**PROBLEM DETAILS:** From the line with "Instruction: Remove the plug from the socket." to the line with "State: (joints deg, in", retype every line exactly, including those two, and leave out the rest of the data below.

# # # # # # #

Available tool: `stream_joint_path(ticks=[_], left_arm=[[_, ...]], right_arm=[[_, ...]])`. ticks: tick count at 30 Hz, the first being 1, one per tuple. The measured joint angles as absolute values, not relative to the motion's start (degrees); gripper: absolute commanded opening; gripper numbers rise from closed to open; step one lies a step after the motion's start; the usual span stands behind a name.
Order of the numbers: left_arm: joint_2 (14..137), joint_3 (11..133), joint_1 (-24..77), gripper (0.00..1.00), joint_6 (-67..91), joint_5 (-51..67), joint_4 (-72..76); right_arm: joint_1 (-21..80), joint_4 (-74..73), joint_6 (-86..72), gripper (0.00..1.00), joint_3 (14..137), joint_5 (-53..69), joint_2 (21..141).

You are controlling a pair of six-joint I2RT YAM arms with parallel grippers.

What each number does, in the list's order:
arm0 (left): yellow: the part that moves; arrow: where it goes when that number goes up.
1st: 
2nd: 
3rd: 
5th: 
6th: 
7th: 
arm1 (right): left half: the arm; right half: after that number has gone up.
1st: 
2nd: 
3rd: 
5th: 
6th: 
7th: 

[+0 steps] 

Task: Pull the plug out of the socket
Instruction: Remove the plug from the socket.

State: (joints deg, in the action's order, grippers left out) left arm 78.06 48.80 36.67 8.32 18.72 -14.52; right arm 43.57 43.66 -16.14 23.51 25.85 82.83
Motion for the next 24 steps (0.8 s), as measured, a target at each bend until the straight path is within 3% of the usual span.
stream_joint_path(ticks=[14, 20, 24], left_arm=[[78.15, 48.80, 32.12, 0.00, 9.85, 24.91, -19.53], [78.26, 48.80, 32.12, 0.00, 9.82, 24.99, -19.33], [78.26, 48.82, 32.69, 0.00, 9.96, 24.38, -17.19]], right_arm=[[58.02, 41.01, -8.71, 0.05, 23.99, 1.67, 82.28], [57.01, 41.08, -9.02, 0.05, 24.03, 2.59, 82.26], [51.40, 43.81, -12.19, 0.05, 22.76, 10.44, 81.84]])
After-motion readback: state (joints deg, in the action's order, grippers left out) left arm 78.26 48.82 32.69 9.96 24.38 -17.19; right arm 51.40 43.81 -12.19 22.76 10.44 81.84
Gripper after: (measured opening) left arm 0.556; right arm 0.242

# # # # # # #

**REPLY:**
Instruction: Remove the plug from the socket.

State: (joints deg, in the action's order, grippers left out) left arm 78.06 48.80 36.67 8.32 18.72 -14.52; right arm 43.57 43.66 -16.14 23.51 25.85 82.83

That is the complete answer to the exercise.